Restate word for word the lines of the material below, from the line with "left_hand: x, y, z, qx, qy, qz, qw" to the line with "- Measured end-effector", both lines included, and no others.

[[ PROVIDED DATA, beginning ]]

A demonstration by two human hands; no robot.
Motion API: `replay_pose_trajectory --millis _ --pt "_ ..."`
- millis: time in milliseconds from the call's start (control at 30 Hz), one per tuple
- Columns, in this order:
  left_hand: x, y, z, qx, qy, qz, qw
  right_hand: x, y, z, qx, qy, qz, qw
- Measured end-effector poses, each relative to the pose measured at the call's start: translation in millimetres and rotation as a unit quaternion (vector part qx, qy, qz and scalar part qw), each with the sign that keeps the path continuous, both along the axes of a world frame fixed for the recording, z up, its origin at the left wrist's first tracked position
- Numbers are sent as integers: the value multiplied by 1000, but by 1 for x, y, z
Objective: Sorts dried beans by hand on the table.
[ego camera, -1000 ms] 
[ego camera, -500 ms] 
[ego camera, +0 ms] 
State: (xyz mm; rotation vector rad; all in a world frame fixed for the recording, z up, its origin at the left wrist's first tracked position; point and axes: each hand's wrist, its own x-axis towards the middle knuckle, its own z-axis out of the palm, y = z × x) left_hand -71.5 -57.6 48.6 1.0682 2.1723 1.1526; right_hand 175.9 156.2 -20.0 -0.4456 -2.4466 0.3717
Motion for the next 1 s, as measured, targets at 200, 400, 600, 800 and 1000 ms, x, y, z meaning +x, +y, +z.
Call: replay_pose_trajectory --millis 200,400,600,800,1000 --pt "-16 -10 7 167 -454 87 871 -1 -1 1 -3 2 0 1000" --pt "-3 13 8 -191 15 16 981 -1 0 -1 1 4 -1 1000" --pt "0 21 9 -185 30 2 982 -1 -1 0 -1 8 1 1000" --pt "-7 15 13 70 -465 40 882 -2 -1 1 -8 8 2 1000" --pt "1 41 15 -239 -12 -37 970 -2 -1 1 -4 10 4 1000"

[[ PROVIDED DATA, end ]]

TASK ANSWER:
  left_hand: x, y, z, qx, qy, qz, qw
  right_hand: x, y, z, qx, qy, qz, qw
- Measured end-effector poses, each relative to the pose measured at the call's start: translation in millimetres and rotation as a unit quaternion (vector part qx, qy, qz and scalar part qw), each with the sign that keeps the path continuous, both along the axes of a world frame fixed for the recording, z up, its origin at the left wrist's first tracked position

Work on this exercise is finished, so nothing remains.